A while back, if you watched late night TV, you'd see Miss Cleo, the Jamacian psychic who would urge you to call her or one of her Psychic Friends to see what your future held. Now, some believe in psychics and others don’t. However, even the most ardent psychics realize that the average person possesses no such abilities … and yet, many of us seem to think that loving someone or having a longstanding relationship with them affords them the ability to read our minds.

It doesn’t.

Countless times, I have heard my girlfriends lament about what their men should know. I have friends who feel that because we have been friends for so long and can often finish each other’s sentences that I should always know what they are thinking and feeling. Well, I don’t.

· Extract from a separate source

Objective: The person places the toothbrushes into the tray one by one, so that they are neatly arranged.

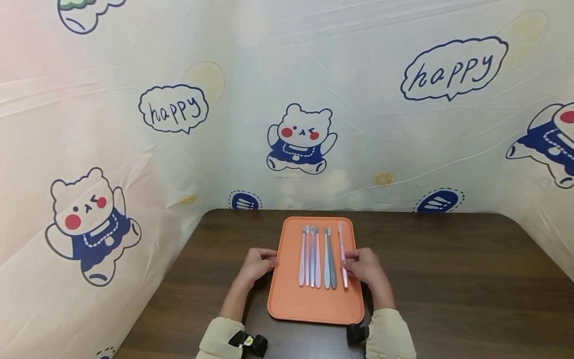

Love – be it for a romantic partner, parent, child or friend – is a many splendored thing but one thing love isn’t, is a mind reader. If you want someone to know what you want or what you are thinking, you have to use an old-fashion, non-clairvoyant way of getting your point across. You have to tell them.

That’s right, you have to tell them. Don’t point, gesture, or pantomime. Don’t hint, suggest, cajole, or infer. Open your mouth and tell them what you want or what you are unhappy about or what you need to have your needs met.
You can’t fault anyone for not picking up on your subtle micro-expression or your that weird thing you do with your eyes. No, instead, just speak it … Speak it clearly and plainly.

Here are three suggestions that will help.

  1. Remove the emotion. Don’t wait until you are upset or fed up to talk. If you are upset and fed up, talk to a friend and vent, take a walk, or just wait until a better time. State your case without extra and excessive emotion.
  2. Own it. Don’t start out with the accusatory finger of blame and sentences that start with “You always” or “Why don’t you ever…” Own your words by using ‘I’ statements and avoiding words like always and never because they tend to make a bad situation worse.
  3. Be specific. It’s not ‘I need you to help around the house.” It’s “I need you to take out the garbage once a week and to clean up after yourself when you cook in the kitchen.” Don’t assume that the other person knows what you are talking about … most likely they don’t (at least not to the level that you want them to).

Remember, it doesn't take a Magic 8-Ball, a Ouija board or the right roll of the dice to get your point across. All it takes is a few choice words.